## Exercise input
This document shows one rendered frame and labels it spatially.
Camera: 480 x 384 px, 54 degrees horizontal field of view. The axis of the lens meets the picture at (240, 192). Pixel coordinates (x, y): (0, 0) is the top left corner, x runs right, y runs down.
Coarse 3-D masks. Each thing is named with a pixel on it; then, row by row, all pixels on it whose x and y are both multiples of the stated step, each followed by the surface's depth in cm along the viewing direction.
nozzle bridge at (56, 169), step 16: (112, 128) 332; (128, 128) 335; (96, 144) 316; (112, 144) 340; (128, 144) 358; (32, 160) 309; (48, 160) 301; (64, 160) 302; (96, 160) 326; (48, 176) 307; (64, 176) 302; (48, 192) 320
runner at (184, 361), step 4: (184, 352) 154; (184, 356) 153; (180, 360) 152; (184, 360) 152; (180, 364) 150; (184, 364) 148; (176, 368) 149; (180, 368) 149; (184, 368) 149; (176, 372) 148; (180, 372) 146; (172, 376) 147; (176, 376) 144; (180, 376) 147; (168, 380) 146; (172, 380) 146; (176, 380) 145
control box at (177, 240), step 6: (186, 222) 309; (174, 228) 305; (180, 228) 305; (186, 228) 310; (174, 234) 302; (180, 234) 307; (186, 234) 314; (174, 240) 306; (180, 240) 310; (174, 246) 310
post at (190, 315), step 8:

## About this exercise
From the listing above, the lines starting with the one that has "Camera: 480 x" and running through the one that has "Coarse 3-D masks." should be copied exactly, ends included.

## Solution below
Camera: 480 x 384 px, 54 degrees horizontal field of view. The axis of the lens meets the picture at (240, 192). Pixel coordinates (x, y): (0, 0) is the top left corner, x runs right, y runs down.
Coarse 3-D masks. Each thing is named with a pixel on it; then, row by row, all pixels on it whose x and y are both multiples of the stated step, each followed by the surface's depth in cm along the viewing direction.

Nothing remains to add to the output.